Relation to StandardsPrint
This 15th edition of the Ethnologue (2005) marked an important milestone in the development of the language identifiers, namely, their emergence as part of the draft international standard, ISO 639-3. (See History of the Ethnologue for a fuller discussion of the history of the language identifiers.) The aim of that standard is to enable the uniform identification of all known human languages in information systems. ISO 639-3 was devised to enable the uniform identification of all known languages in a wide range of applications, particularly including information systems. It provides as complete an enumeration of languages as possible, including living, extinct, ancient, and constructed languages, whether major or minor. The Ethnologue does not cover this entire scope; it seeks to catalog all known living languages, languages that have gone extinct since the inception of the Ethnologue around 1950, and languages that have no native speakers but which are still in use as a second language in certain communities.

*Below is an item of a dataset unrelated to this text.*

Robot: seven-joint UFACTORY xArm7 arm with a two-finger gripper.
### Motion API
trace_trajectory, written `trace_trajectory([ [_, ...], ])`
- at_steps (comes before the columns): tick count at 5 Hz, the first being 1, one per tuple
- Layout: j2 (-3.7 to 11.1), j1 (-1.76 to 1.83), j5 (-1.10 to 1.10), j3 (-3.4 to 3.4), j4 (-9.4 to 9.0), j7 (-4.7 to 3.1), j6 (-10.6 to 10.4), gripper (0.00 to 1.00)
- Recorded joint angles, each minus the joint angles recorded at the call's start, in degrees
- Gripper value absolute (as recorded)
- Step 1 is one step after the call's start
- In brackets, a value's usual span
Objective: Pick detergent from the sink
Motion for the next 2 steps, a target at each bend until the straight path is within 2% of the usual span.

Long extinct and constructed languages that fall outside this scope are documented by Linguist List.
The most widely used standard for identifying languages in Internet documents (such as in HTTP headers or HTML metadata or in the XML lang attribute) is BCP 47 of the Internet Engineering Task Force. In that standard, any three-letter identifier from ISO 639-3 is recognized as a valid language identifier. Thus any of the three-letter codes reported in Ethnologue is valid for use in Internet documents.